Methods: “Human Variation Panel” lymphoblastoid cell lines (LCLs) consisting of LCLs from 300 subjects were used to obtain genome-wide mRNA expression and SNP data. A panel of LCLs with six wild-type (WT; homozygous) and six variant (V; homozygous) genotypes for these SNPs, were used for functional genomic study. Cells were treated with E2 and the estrogen receptor α (ERα) antagonist fulvestrant. Changes in mRNA and protein expression after treatment were determined. ChIP assays were used to determine ERα binding to estrogen response elements (EREs) before and after ER blockade.
Results: Knockdown of CCR6 resulted in down-regulation of NF-κB p65 and phosphorylated IκB, indicating that CCR6 plays a role in inflammatory pathways.

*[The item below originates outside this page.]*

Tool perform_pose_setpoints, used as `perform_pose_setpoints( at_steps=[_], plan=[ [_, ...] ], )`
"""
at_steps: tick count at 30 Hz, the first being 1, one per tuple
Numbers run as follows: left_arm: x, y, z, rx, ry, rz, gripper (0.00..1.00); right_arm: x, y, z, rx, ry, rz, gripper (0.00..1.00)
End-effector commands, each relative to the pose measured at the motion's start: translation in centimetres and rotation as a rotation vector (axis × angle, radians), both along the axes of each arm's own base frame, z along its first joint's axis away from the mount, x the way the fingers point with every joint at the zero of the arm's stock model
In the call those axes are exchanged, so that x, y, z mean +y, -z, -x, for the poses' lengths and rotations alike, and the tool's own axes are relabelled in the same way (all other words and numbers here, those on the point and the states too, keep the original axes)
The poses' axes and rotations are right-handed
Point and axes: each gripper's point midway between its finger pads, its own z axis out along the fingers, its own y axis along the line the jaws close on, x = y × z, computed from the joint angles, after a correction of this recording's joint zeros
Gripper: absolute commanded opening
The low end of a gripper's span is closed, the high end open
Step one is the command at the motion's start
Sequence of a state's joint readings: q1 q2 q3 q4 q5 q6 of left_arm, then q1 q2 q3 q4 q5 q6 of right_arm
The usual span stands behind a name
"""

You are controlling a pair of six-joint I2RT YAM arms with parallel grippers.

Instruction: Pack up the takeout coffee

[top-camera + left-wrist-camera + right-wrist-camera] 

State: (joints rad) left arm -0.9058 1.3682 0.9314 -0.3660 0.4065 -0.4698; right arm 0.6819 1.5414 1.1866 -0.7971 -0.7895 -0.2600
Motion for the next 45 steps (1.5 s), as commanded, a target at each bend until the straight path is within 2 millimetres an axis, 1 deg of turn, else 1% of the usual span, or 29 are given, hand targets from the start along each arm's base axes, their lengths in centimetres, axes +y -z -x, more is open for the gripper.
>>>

CCR6, CCL20, IL17RA and IL17A expression was altered in a CCR6 SNP estrogen-dependent fashion. Specifically, CCR6 and IL17RA were significantly up-regulated in response to E2 treatment, but only in cells homozygous for the CCR6 SNP V alleles. Conversely, the expression of CCL20 and IL17A, which are the ligands for CCR6 and IL17RA respectively, were significantly increased in response to E2 treatment, but only in cells homozygous for WT alleles for the CCR6 SNPs. However, this pattern of gene expression could be ‘’reversed’’ in a CCR6SNP-dependent fashion in the presence of the ERα antagonist fulvestrant, compatible with our DNA-ERα protein binding observations for two EREs near the rs3093023 SNP. When E2 was present, cells homozygous for the V allele for rs3093023 displayed elevated ERα binding compared with cells homozygous for the WT allele. However, a reversal of ERα binding was observed in the presence of fulvestrant.
Conclusion: We observed differential ERα binding before and after ER blockade which might be associated with underlying mechanisms for the SNP and estrogen-dependent variation of CCR6 expression and, downstream, the expression of CCL20, IL17RA and IL17A–all of which play roles in the pathogenesis of RA. These observations also suggest that the expression of immune mediators could potentially be pharmacologically manipulated in a SNP-dependent fashion. Our findings suggest a novel molecular mechanism that may play an important role in the interplay between estrogen and immune mediators in RA—a disease that displays striking variation in incidence and disease activity which might be related to hormonal status.
To cite this abstract in AMA style:Ho MF, Weinshilboum RM, Wang L, Ingle JN, Bongartz T. Rheumatoid Arthritis (RA) Risk Gene CCR6 Polymorphism: Drug-Induced “Reversal” of ER Binding and the Expression of Inflammatory Mediators -Potential Molecular Mechanism Links Between Estrogen and RA [abstract]. Arthritis Rheumatol. 2015; 67 (suppl 10). https://acrabstracts.org/abstract/rheumatoid-arthritis-ra-risk-gene-ccr6-polymorphism-drug-induced-reversal-of-er-binding-and-the-expression-of-inflammatory-mediators-potential-molecular-mechanism-links-between-estrogen-and/. Accessed March 1, 2021.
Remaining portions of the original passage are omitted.